— Продолжай. — Мириамель говорила немного мягче, чем раньше. Что бы он ни сделал, его страдания были подлинными.
— Я был в ужасе — абсолютном ужасе. Я знал, что у меня остается совсем немного времени до получения ничего не содержащего ответа Ярнауги. Я отчаянно хотел бежать, но Прейратс узнал бы об этом в тот миг, когда я покинул бы Эрчестер, и при помощи Искусства узнал бы также, куда я пошел. Он отметил меня в той высокой комнате его башни. Он нашел бы меня
В моем пьяном страхе я думал только о том, чем я могу угодить своему страшному хозяину, как убедить его сохранить мою драгоценную жизнь. — Он задрожал, некоторое время не в силах продолжать. — Я много думал о его вопросах, — сказал наконец монах. — Особенно о Трех Великих Мечах. Ясно было, что они обладают какой-то чудесной силой, и также ясно, что они имеют какое-то значение для Короля Бурь. Как я полагал, никто, кроме меня, не знал, что меч Миннеяр, один из трех, был на самом деле Сверкающим Гвоздем, похороненным с королем Джоном.
— Ты знал? — вытаращила глаза Мириамель.
— Всякий, кто читал исторические книги, которые читал я, заподозрил бы это, — ответил Кадрах. — Я убежден, что Моргенс тоже знал, но зашифровал этот факт в своей книге о вашем дедушке, так что найти его мог только тот, кто искал бы очень тщательно. — Он немного успокоился. — В любом случае я читал те же труды, что читал доктор Моргенс, и долго придерживался этой точки зрения, хотя никогда и ни с кем ею не делился. И чем больше я думал о базарных слухах, утверждавших, что Элиас не взял себе отцовский меч и пошел против всех обычаев, похоронив его с Престером Джоном, тем больше убеждался, что мои догадки верны.
Итак, я решил, что, если то, что предполагает «Ду Сварденвирд», тоже справедливо — и Король Бурь боится только Трех Великих Мечей, — один из этих самых мечей будет лучшим подарком для Прейратса. Все три считались утерянными. Конечно, если я найду один из них, рассуждал я, Прейратс сочтет меня полезным.

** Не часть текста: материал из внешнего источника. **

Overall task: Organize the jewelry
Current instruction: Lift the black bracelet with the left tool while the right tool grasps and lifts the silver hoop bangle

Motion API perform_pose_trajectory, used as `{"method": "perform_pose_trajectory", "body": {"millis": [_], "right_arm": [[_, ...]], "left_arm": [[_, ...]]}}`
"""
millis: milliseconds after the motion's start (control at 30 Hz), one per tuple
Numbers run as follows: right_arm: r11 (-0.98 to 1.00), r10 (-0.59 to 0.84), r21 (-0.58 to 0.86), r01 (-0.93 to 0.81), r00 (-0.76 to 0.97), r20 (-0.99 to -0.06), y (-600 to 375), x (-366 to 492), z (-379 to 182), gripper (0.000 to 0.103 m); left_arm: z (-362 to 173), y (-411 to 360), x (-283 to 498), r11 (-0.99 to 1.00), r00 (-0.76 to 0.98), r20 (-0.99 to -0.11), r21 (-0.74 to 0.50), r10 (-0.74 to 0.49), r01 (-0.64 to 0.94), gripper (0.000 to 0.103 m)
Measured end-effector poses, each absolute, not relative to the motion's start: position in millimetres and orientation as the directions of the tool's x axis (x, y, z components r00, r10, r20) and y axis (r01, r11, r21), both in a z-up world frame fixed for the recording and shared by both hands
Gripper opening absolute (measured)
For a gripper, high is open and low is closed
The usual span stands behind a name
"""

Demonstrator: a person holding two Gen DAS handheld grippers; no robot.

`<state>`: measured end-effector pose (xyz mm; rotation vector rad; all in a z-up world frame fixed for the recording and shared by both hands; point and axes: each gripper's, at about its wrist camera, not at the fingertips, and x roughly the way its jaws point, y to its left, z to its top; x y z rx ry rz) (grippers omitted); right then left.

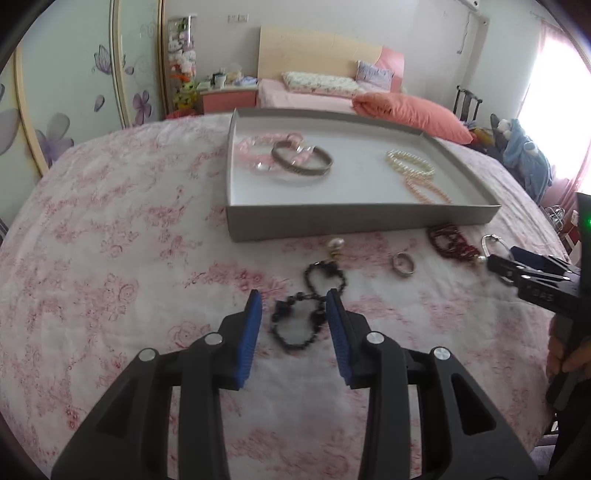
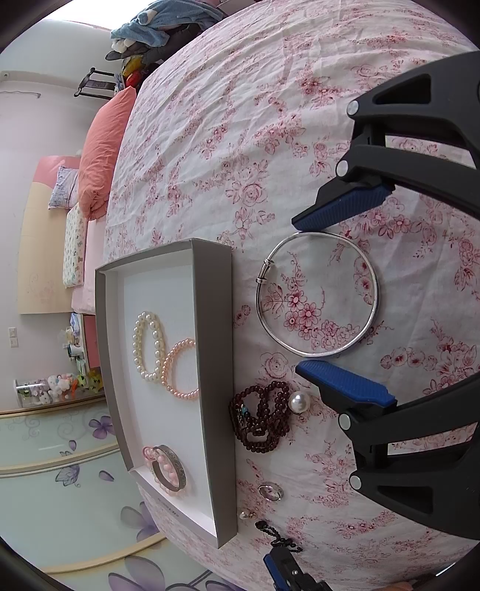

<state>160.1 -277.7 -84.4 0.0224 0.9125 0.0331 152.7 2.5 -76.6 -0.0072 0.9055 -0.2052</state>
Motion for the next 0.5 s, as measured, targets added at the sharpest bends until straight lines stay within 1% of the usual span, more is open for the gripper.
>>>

Потрясенная Мириамель с отвращением смотрела на монаха.
— Ты… предатель! Это ты взял меч из могилы моего дедушки? И отдал его Прейратсу?! Бог проклянет тебя, если это так, Кадрах!
— Вы можете призывать на мою голову все проклятия, какие вам угодно, и у вас будут на это веские причины, но подождите немного и выслушайте всю историю.
Она сердито махнула рукой, чтобы он продолжал.
— Я, конечно, отправился к Свертклифу, но место захоронений тщательно охранялось солдатами короля. Видимо, Элиас хотел, чтобы могила его отца была защищена от мародеров. Две ночи подряд я ждал удобной минуты, чтобы забраться в могилу, но такой момент не наступил. И тогда Прейратс послал за мной. — Он вздрогнул, вспоминая. — Он не зря учился много лет. Его голос был у меня в голове — вы не можете себе представить, что это за ощущение. Он вынудил меня прийти к нему, прийти покорно, словно непослушного ребенка, которого собираются наказать.
— Кадрах, норны снаружи имеют ожидание, — сказал Бинабик. — Пока что ваша история не содержала ничего помогательного.
Монах холодно посмотрел на него:
— Ничто не может нам помочь. Это я и пытаюсь объяснить, но не хочу никого принуждать слушать.
— Ты расскажешь нам все, — прошипела Мириамель. Ярость ее рвалась наружу. — Речь идет о нашей жизни. Говори!
— Прейратс снова позвал меня. Как я и предполагал, он сообщил мне, что Ярнауга отделался в ответном послании общими словами, и совершенно ясно, что старый риммер не доверяет мне. «Ты бесполезен, Падреик эк-Краннир», — сказал алхимик. «А если я скажу тебе нечто
«Ты собираешься сказать мне, что Скорбь спрятана у норнов Пика Бурь? — спросил он презрительно. — Это я знаю и без тебя!» Я покачал головой — на самом деле этого я не знал, но догадывался, откуда получил информацию красный священник. «Что Тёрн не утонул в океане с Камарисом?» — продолжал он. Я поспешно рассказал ему, что я обнаружил. Что Миннеяр и Сверкающий Гвоздь — это одно и то же и, стало быть, один из Великих Мечей в настоящий момент спокойно лежит в лиге от того места, где мы сидим. В стремлении добиться его расположения я сказал даже, что пытался сам достать его, чтобы принести Прейратсу.